__Assignment__. Each line below either holds the string "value" or doesn't. Count those that do and give only the number.

====

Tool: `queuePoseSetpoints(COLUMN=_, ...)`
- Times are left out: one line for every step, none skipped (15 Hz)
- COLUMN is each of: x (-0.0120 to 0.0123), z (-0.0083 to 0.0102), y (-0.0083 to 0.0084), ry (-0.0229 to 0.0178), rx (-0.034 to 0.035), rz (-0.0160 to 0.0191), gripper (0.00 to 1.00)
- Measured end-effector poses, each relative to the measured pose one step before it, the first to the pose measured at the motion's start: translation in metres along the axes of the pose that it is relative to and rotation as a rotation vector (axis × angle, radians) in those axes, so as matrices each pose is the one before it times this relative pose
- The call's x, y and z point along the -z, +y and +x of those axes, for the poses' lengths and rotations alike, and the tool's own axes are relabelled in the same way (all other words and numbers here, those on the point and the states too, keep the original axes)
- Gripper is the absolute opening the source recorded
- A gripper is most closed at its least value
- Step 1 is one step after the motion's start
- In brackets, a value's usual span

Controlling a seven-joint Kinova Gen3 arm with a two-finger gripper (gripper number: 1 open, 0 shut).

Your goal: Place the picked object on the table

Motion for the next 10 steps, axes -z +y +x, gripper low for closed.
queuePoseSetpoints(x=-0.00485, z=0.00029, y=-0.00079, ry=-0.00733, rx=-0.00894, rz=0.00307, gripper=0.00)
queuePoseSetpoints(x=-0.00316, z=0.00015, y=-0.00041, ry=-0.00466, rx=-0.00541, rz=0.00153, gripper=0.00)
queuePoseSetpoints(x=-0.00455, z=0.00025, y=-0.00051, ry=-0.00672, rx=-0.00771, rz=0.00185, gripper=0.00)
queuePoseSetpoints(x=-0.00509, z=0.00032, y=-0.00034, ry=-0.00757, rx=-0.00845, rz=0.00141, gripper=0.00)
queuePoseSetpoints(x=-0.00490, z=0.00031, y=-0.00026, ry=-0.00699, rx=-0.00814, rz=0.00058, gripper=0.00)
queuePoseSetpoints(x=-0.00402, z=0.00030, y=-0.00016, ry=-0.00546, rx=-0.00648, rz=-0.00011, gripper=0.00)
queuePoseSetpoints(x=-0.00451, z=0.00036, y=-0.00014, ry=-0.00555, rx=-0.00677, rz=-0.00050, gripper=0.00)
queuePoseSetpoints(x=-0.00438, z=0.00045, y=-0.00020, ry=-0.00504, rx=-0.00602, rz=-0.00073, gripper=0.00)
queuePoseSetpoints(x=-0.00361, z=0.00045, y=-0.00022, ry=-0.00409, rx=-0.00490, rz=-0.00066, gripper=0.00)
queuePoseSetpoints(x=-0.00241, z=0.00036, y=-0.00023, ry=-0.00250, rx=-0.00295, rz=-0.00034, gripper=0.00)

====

__Response to the exercise__. 2